Epigenetic silencing of lncRNA

As discussed previously, precise knockout of lncRNAs through CRISPR-mediated frame-shift mutagenesis within genomic loci could be rather challenging. Instead, inhibiting the expression of lncRNA via targeting active histone marks is a plausible alternative. Modulating the epigenome is a well-established application of CRISPR where dCas9 is traditionally fused with an epigenetic effector protein (such as DNA methyltransferase or histone modifiers) and targeted to specific genomic loci (reviewed in [92]).

Recently, Janga et al. [93] developed for the first time a universal CRISPR-mediated knockout approach guided by epigenetic marks, that enables robust silencing of ncRNA loci through the excision of active histone marks (Fig. 3c). The method builds on previous work showing an overlap between the active mark histone H3 lysine 4 tri-methylation (H3K4me3) and DNase I hypersensitivity around the TSSs of most genes, and thus enables targeting loci that are poorly annotated [94]. Excision of TSS-associated active epigenetic signatures of ncRNAs genes successfully inhibited several microRNAs as well as the lncRNA MALAT1, which is constitutively transcribed in human monocytes. Although the results confirmed a role of miR-146a and miR-155 in regulating inflammatory response, they indicated no significant role of MALAT1. This epigenetically guided CRISPR-based approach represents a ncRNA knockout strategy with minimal alteration of the genomic sequence. By capitalizing on this approach, improved CRISPR libraries that alter the epigenetic code rather than the underlying sequences could be developed for systematic loss-of-function screenings of lncRNAs.

Visualization of lncRNAs

Fusion of DNA-binding proteins and fluorescent proteins (e.g. GFP) enables in principle imaging of specific genomic loci. Recently, several applications of CRISPR technology have enabled chromatin visualization via linking dCas9 to a fluorescent tag either through direct protein fusion or through an RNA scaffold. Using GFP–dCas9 fusion protein combined with an array of gRNAs tiled over a certain genomic locus enables visualization of non-repetitive genomic regions, a strategy that was used with several loci (reviewed in [95]). Similar to DNA imaging, RNA imaging is seemingly feasible using conventional methods such as fluorescent in situ hybridization (FISH) [96]. Nonetheless, efficient visualization of lncRNAs could be rather challenging with complementary FISH probes. The lncRNA XIST, for example, appeared as a low-resolution ‘cloud’, due to its considerably large size and complex secondary structure as well as the condensed nature of the surrounding repressed chromatin that limit the access of FISH probes [97]. Following the strategy of using dCas9–GFP fusion protein, combined with multiple sgRNAs and immunofluorescence, Wasko et al. were able to visualize the prototypical lncRNA Xist in female fibroblast cell line [98] (Fig. 3e). Expectedly, the images showed nuclear co-localization of both Xist and the repressive histone marks H3K27me3.

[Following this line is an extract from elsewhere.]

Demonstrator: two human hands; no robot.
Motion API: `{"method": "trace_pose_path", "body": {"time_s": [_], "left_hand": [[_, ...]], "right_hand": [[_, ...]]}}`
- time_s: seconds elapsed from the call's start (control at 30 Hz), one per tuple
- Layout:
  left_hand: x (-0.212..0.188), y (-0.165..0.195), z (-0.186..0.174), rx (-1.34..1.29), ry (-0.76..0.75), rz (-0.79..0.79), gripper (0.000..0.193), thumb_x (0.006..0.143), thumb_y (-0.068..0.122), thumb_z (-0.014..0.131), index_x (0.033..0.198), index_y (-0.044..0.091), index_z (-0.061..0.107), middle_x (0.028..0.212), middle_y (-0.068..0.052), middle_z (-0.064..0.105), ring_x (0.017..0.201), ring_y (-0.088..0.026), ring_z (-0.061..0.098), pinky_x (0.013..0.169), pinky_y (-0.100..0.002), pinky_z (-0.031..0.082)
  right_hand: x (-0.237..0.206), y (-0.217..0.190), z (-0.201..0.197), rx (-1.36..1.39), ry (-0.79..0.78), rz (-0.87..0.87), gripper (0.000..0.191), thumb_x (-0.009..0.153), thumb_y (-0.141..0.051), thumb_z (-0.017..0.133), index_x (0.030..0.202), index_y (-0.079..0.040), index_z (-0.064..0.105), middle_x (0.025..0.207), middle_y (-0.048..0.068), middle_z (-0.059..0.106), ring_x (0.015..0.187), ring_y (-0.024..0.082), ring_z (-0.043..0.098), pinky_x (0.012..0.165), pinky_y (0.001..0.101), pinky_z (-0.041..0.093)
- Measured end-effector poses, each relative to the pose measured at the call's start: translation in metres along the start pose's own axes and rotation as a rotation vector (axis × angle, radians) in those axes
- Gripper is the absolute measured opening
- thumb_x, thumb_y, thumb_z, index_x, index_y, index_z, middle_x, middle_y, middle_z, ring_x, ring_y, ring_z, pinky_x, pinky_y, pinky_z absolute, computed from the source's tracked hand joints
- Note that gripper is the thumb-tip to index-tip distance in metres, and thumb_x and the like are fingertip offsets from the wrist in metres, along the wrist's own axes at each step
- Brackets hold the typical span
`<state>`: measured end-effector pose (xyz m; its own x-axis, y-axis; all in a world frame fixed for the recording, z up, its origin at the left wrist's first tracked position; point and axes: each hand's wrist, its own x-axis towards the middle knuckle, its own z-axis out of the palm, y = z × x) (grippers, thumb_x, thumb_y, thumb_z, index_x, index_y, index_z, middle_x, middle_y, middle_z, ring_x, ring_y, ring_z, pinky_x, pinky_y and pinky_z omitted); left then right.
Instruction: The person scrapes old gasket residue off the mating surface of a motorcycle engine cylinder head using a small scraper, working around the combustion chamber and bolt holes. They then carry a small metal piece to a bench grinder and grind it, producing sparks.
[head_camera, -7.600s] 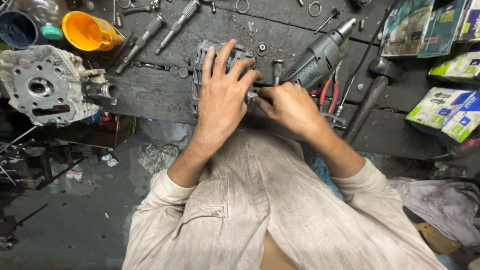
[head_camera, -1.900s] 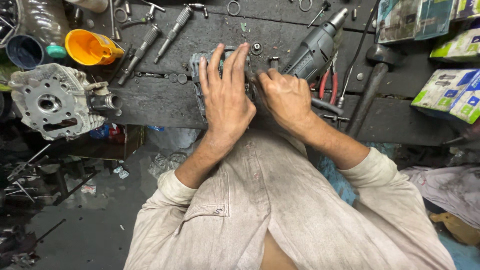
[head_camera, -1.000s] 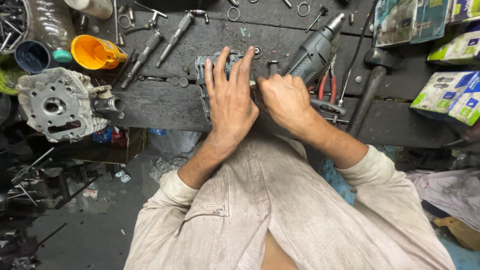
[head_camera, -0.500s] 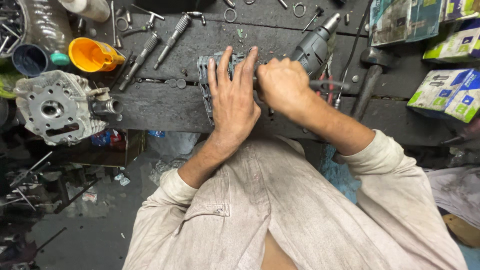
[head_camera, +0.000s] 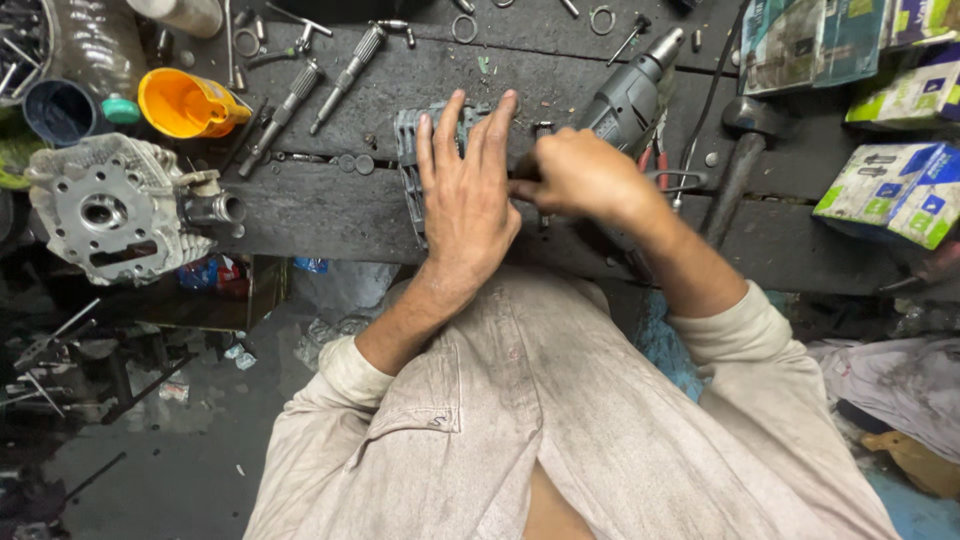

A different research direction is to exploit the specificity of gRNA targeting of genomic regions to label RNA. A recent study reported using such strategy to conduct an imaging-based pooled library screening using sgRNAs co-delivered to cells along with barcodes that are linked to reporter genes [99]. High-throughput identification of sgRNA followed using multiplexed error-robust fluorescence in situ hybridization (MERFISH) [100, 101] allowing for screening of RNA-binding protein. Notably, the screen revealed several modulators of the lncRNA MALAT1 localization in nuclear speckles, reflecting the potential application of this method to studies of the dynamic localization of lncRNAs to subcellular compartments as well as their interactions with other proteins.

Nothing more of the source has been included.